When liquid is stored in a tank, the pressure in a gas-phase portion of the tank is variable, depending on the temperature of the stored liquid, on the reaction in a reaction portion of a battery cell, and the like. When the pressure difference between the inside and the outside of the tank is strictly limited, as in the case of a polyethylene tank etc., it is possible to make the tank a sealed structure by providing an air release valve or the like, for positive pressure. Furthermore, if the internal pressure in the tank may become negative because of a temperature drop of the stored liquid, the negative pressure is generally avoided by communicating with outside air or providing an intake valve to take in outside air.

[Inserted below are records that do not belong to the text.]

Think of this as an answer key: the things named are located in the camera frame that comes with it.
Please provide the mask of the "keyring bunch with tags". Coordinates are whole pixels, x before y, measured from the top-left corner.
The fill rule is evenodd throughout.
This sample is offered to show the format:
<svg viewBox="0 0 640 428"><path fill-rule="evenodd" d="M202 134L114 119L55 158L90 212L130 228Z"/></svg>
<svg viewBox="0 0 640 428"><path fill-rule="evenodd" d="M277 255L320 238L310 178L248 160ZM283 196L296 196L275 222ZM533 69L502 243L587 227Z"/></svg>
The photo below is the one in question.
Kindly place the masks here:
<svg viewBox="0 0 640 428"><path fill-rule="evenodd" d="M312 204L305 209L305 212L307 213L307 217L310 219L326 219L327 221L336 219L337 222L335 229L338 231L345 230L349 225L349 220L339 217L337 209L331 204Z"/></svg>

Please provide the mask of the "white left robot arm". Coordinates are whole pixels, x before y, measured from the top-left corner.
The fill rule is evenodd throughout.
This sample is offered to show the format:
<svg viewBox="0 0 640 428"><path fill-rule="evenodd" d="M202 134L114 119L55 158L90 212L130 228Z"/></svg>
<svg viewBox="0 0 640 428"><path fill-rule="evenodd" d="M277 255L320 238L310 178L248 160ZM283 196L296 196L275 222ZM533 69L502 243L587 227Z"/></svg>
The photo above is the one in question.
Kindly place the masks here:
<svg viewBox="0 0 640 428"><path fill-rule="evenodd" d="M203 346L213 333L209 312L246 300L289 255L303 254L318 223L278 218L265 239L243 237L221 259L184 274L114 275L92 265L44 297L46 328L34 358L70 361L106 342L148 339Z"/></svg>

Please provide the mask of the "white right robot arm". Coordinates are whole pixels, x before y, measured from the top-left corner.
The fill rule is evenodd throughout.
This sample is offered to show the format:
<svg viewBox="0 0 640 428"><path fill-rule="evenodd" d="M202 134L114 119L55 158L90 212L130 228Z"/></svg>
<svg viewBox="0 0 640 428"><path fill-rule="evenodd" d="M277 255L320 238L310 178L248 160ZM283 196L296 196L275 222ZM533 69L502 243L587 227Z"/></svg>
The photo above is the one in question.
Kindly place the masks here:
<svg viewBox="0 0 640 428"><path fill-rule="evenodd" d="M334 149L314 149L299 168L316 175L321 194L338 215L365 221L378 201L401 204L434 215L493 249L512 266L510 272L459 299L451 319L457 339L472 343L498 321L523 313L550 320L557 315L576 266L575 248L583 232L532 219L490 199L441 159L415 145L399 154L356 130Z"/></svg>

When the stored liquid in the tank cannot be exposed to the outside air, for example when it is extremely vulnerable to oxidation, however, it is necessary to blow in and flow inert gas such as nitrogen so as to prevent the negative pressure. As a result, the inert gas for preventing the negative pressure must be reserved, resulting in an undesired cost increase.

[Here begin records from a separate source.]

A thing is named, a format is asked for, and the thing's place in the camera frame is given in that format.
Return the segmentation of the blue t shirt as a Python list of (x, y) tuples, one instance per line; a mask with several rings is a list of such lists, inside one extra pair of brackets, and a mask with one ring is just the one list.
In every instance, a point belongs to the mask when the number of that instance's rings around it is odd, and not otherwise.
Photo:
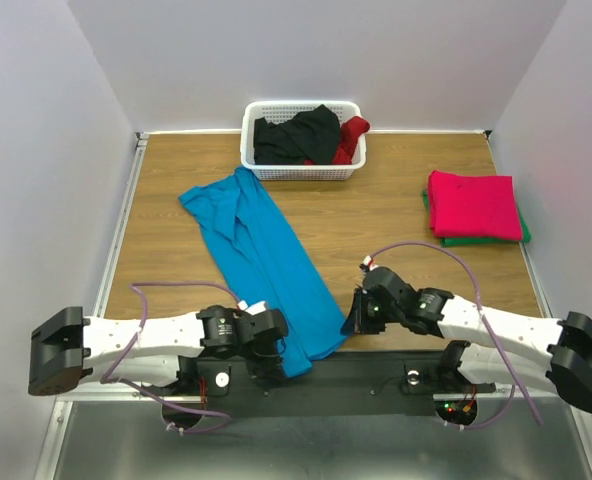
[(279, 345), (286, 377), (308, 373), (313, 362), (345, 341), (345, 315), (297, 235), (250, 170), (179, 196), (199, 225), (207, 249), (230, 290), (254, 304), (281, 310), (288, 335)]

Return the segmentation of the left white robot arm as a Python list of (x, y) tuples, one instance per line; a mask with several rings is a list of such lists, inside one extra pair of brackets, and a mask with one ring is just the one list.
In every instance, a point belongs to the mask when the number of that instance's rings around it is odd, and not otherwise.
[(86, 317), (81, 308), (66, 307), (31, 334), (28, 392), (56, 396), (85, 383), (129, 380), (165, 395), (186, 394), (202, 376), (200, 358), (238, 357), (254, 376), (280, 374), (277, 348), (287, 334), (283, 314), (263, 302), (145, 320)]

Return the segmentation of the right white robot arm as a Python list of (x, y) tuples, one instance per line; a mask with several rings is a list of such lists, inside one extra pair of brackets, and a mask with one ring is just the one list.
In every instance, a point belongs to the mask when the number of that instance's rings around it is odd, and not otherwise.
[(344, 335), (377, 335), (397, 323), (450, 342), (457, 353), (436, 366), (439, 384), (524, 385), (557, 394), (592, 414), (592, 319), (537, 318), (475, 303), (437, 288), (414, 289), (387, 267), (365, 273)]

If a sealed structure filled with inert gas is employed to prevent this, degradation including oxidization of the stored liquid by air can be avoided, while preventing the negative pressure. When the stored liquid is electrolyte for a redox flow secondary battery or the like, an endothermic reaction at the time of charging and an exothermic reaction at the time of discharging, as well as changes of outside air temperature raises the temperature of the stored liquid up to about 42° C. in operation and lowers down to about 10° C. at rest. Therefore, as temperature varies in the range of 10° C. to 42° C., pressure accordingly varies in the sealed structure. When we represent the variation of pressure P as ΔP and the variation of temperature T (absolute temperature) as ΔT, (ΔP/P)=(ΔT/T) holds, since volume change ΔV is zero in a sealed structure. By inputting the above value, (ΔP/P)={32/(273+42)}≈0.1 results, and the above noted temperature variation causes a variation of about 0.1 atmosphere in operation under normal pressure. If an electrolyte tank for a redox flow secondary battery, for example, is to withstand this pressure variation of about 0.1 atmosphere, the structure thereof needs to be considerably rigid, which boosts up the cost of the entire battery system. The pressure-resistant performance of an inexpensive polyethylene tank or the like, fabricated by rotational molding etc. is at most about 0.01 atmosphere for positive pressure variation, and no more than about 0.005 atmosphere for negative pressure variation. In case of the electrolyte tank for the redox flow secondary battery, it is impossible to implement a tank having so rigid a structure that can withstand the pressure variation as mentioned above, due to the constraint of locational conditions or power generation costs.